◆ TASK GOAL: Using the data that follows, give the number of lines in which the word "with" occurs. Write only the number.
DATASET EXCERPT START
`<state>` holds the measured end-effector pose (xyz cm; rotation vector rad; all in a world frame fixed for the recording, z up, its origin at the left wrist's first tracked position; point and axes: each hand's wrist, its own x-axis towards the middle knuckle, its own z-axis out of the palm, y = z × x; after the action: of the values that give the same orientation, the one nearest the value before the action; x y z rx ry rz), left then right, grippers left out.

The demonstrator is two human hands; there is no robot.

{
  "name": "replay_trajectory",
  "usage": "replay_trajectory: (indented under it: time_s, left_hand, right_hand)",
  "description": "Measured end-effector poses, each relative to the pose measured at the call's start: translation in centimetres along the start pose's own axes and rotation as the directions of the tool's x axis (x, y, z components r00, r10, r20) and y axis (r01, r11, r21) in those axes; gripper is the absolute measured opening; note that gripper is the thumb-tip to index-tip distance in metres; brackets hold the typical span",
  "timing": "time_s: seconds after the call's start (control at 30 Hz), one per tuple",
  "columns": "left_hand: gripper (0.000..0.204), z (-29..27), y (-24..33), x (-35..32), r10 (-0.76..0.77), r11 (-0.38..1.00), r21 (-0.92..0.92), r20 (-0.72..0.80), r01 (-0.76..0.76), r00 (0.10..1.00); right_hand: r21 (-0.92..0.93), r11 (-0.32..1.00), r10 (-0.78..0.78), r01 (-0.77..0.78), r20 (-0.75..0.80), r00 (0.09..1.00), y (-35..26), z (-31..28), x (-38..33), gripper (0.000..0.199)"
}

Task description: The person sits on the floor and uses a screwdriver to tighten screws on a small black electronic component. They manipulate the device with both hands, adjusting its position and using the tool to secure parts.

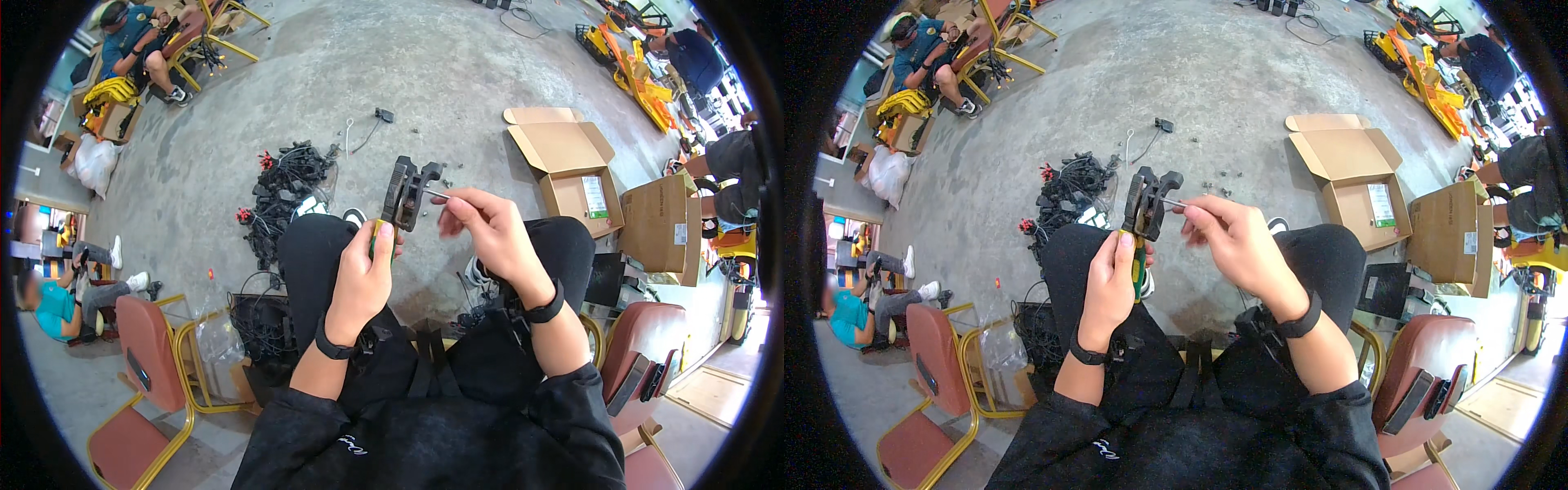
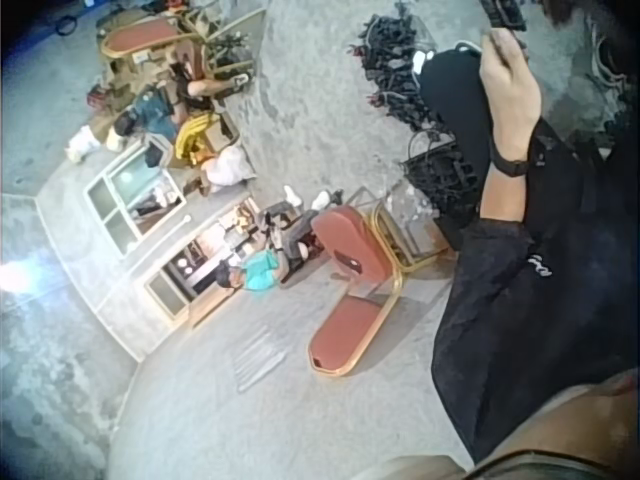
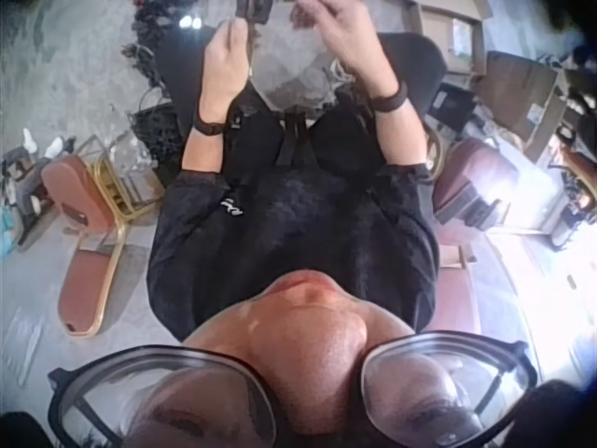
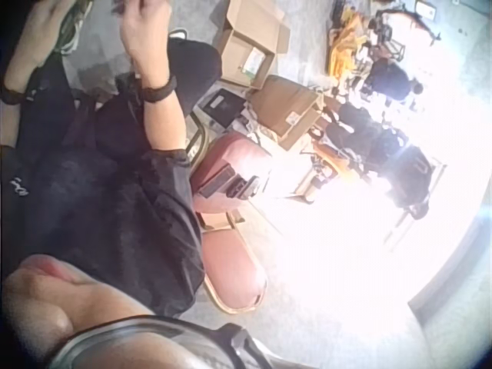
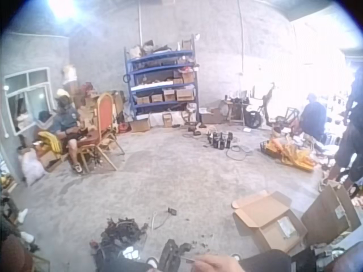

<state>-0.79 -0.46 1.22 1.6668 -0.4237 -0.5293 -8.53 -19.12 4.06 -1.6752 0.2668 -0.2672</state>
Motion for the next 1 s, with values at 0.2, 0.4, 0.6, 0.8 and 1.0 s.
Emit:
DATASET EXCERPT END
◆ REPLY TO THE EXERCISE: 2